Semantic Interoperability in Health AI

Introduction
So this article will be a very high level tutorial to understand what semantic interoperability is in practice, and why it’s absolutely fundamental to health research and the development of clinical AIs.
Caveats!
Before I begin – for the purposes of this deep dive, we’re not going to touch on the other basics of health data access – things like anonymisation of patient records, opt-outs, ethics and conditions of access etc. – which are regulatory and legal matters. These are absolutely fundamental to health data research as well, but they fall outside the scope of this particular article. Also, in this article I will be using a very simplistic description of Digital Medical Device. Clearly these are quite heavily regulated, so what I'm referring to is simply for broad illustration.
Context
Okay, so let’s start. Imagine you want to build a Digital Medical Device (DMD) to improve health outcomes for a particular group of patients.
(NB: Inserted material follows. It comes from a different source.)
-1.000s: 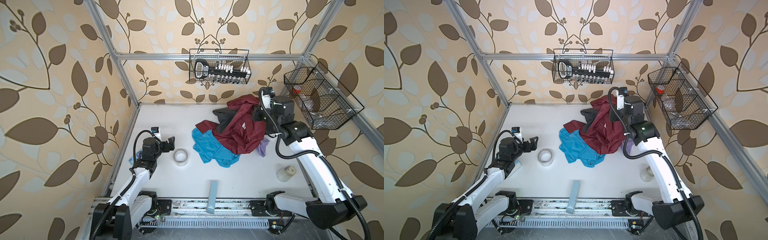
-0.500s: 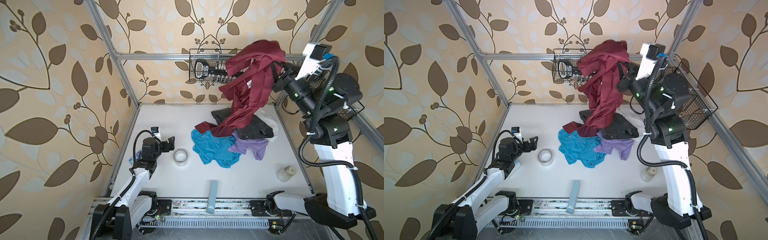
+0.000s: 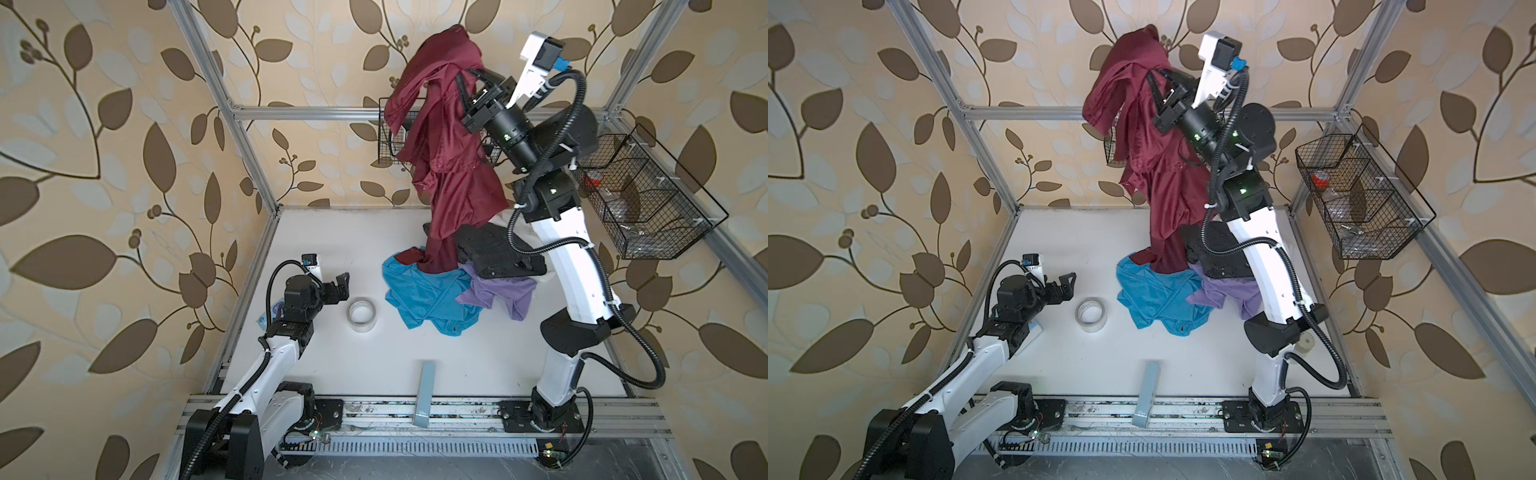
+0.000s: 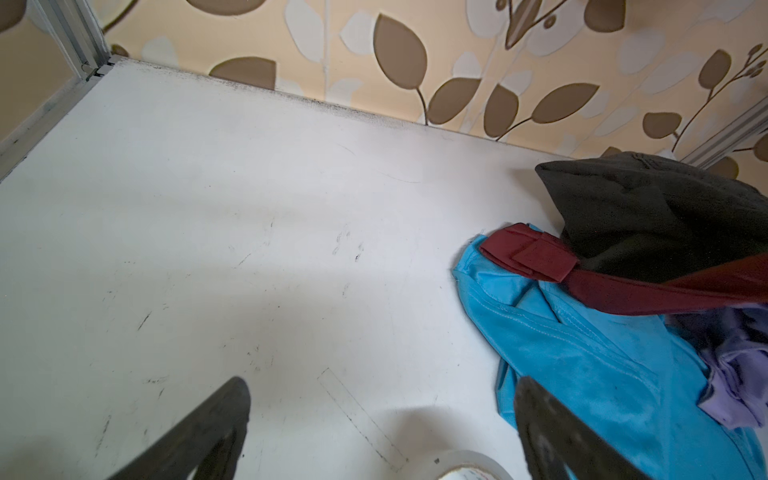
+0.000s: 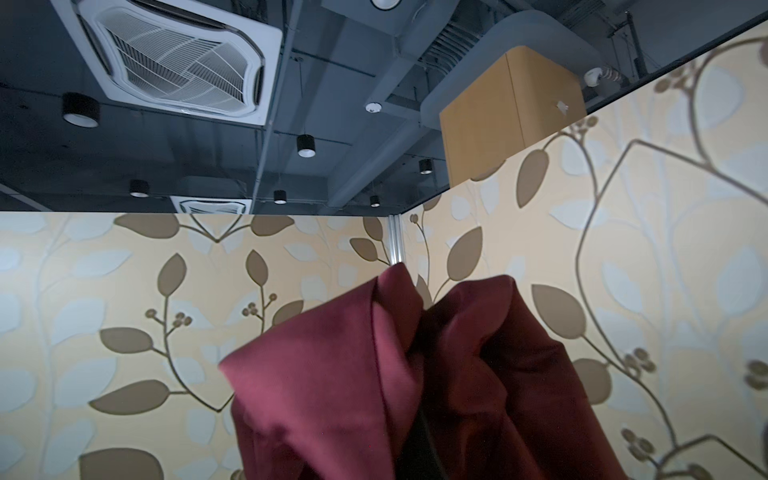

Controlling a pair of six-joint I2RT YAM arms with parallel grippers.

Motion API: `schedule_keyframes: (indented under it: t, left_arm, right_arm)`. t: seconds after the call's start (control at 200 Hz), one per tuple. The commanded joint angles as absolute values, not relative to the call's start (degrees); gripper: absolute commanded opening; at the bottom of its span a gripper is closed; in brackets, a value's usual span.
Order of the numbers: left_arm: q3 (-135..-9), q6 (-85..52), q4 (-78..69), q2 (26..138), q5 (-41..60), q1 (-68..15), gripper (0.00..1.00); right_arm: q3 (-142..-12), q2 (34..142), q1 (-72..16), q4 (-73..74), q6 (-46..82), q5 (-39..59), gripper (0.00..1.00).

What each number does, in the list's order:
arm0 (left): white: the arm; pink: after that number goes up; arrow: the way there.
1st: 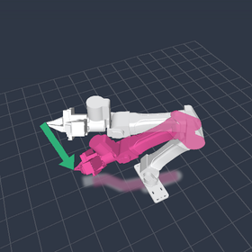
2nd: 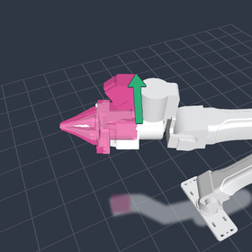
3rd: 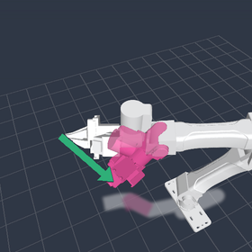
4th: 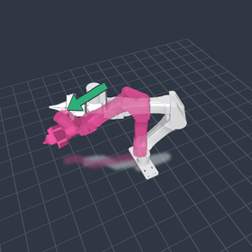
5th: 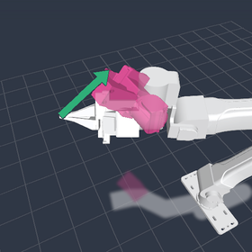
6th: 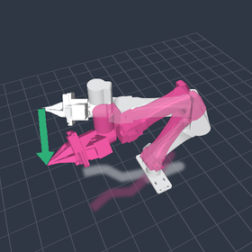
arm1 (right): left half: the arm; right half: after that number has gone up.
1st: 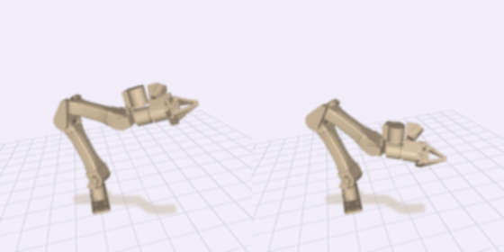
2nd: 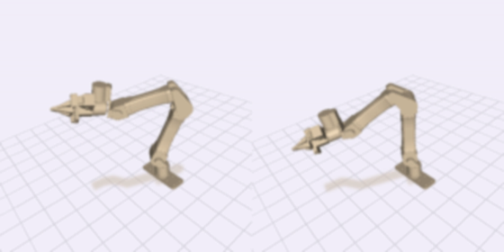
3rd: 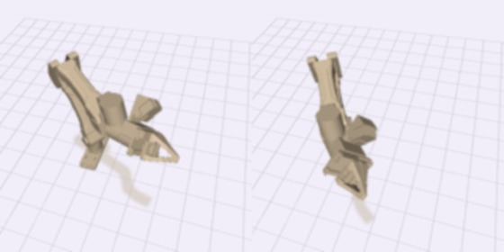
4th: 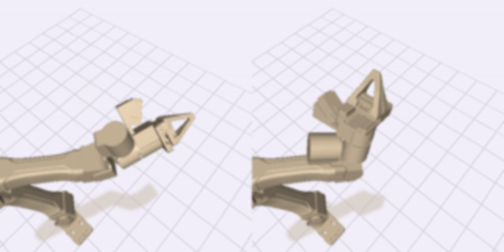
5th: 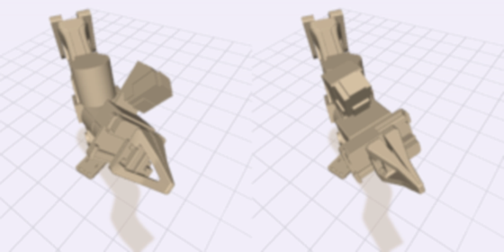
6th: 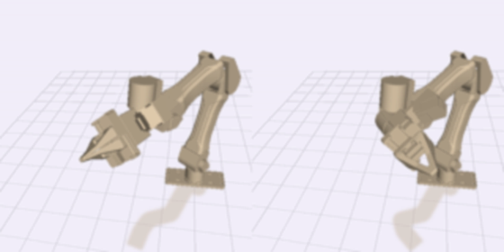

A common type of DMD is something which tracks a regular element of an individual patient’s health situation – such as their vital signs, or blood sugar, or medications dosing. All of these require constant tracking of the target values, looking for deviations from appropriate values and then alerting patient, carer and doctor when these occur.
Broadly speaking, this sort of DMD is often implemented with an IoT device that the patient wears or updates to gather the data on an ongoing basis, which in turn feeds an app or online cloud application and an AI which establishes when to alert patients and doctors.
Data requirements
We will now look at a highly simplified Digital Medical Device concept, so we can explore the importance of the data, and the importance of semantic interoperability within the dataset.
Semantic interoperability is essential to building large datasets of the type which are necessary for AI development and training.
To give some context to this deep dive, let’s imagine that you want to find out the best mediation dosing parameters for patients with a particular disease, so that they enjoy the best ‘steady state’ of medications, with as few peaks or troughs as possible. With the steady state, the patient should be able to have a good quality of life and be independent. With patchy medications adherence or an inappropriate medications regime, they will suffer needlessly and need ongoing medical interventions at high expense.
You intend to develop a digital medical device that will send alerts when peaks or troughs happen to ensure the patient gets high quality remote care. You already have a clinical hypothesis from expert knowledge and literature reviews, such as theoretically safe parameters for broadly different types of patients by cohort. However, your Digital Medical Device needs to be calibrated to each individual patient, not just the recommended values.
This is where historical health data is used. To build this sort of Digital Medical Device, you would need to first look at a statistically valid sample of health data from pre-existing patients.
Examples of data to be examined could include:
- Type of medication prescribed.
- Body mass index, age, gender etc. and factors that impact medication dosing.
- How often they presented to a clinical setting with a complication of their condition (especially one directly related to over/underdosing of their medication).
- Complicating factors, such as co-morbidities, mental health or learning difficulties, (poor) socio-economic profile.
- All other relevant data to help calibrate your AI.
Why Semantic Interoperability matters so much
Now we hit the semantic interoperability issue. To get the best quality dataset for your AI, you need:
- As much data on relevant patients as possible.
- As much detail on those patients as possible.
In short, you need high quality medical records.
In our example, let's assume that we want to try and construct a large dataset and we are offered good datasets from Ireland, France and Spain. The health records seem qualitatively good, as they hold the necessary information per patient.
However, you now run into the specific semantic interoperability challenges. For your dataset to be large enough to be valid for AI prototyping, you need it to be standardised down to the level of every single clinical term and value of relevance. Unfortunately, your medical records:
- Are compiled with different written languages.
- The medical coding is of varying quality.
- They have been assembled across a 30-year period, with changes in how doctors and nurses referred to specific clinical concepts and values.
- Have a mixture of abbreviations or truncated values which are specific to individual hospitals and hospital applications, such as laboratory values from specific machines used locally.

Achieving Semantic Interoperability
To make the dataset semantically interoperable, you will be required to carry out many, if not all, of the following steps:
- Establish which language will be used – English, French or Spanish – to represent all the data.
- Establish which clinical terminology will be used (SNOMED, ICD, LOINC etc.)
- Translate all the data to one language
- Encode all data into one clinical terminology.
- Investigate the local terms and abbreviations and map to contemporary clinical terms.
- Ensure that all the clinical terms are consistent over the 30-year period, by mapping older concepts and codes to contemporary terms.
- Apply the Observational Medical Outcomes Partnership (OMOP) Common Data Model (CDM) which is also very commonly used to standardise health data from different sources.
As can be imagined, this work can be incredibly laborious. While some Machine Learning tools are available to convert medical data to coded concepts, other elements require a large degree of manual curation and examination. For this reason, curating medical data sets in usable form for researches is an industry all of itself, requiring people with many different skills.
Over time, thanks to a convergence in the use of clinical terms, more automation and more agreement on how to apply data models, these costs should go down, and cleaner, progressively more interoperable health datasets should increase. But this is, of course, a major undertaking.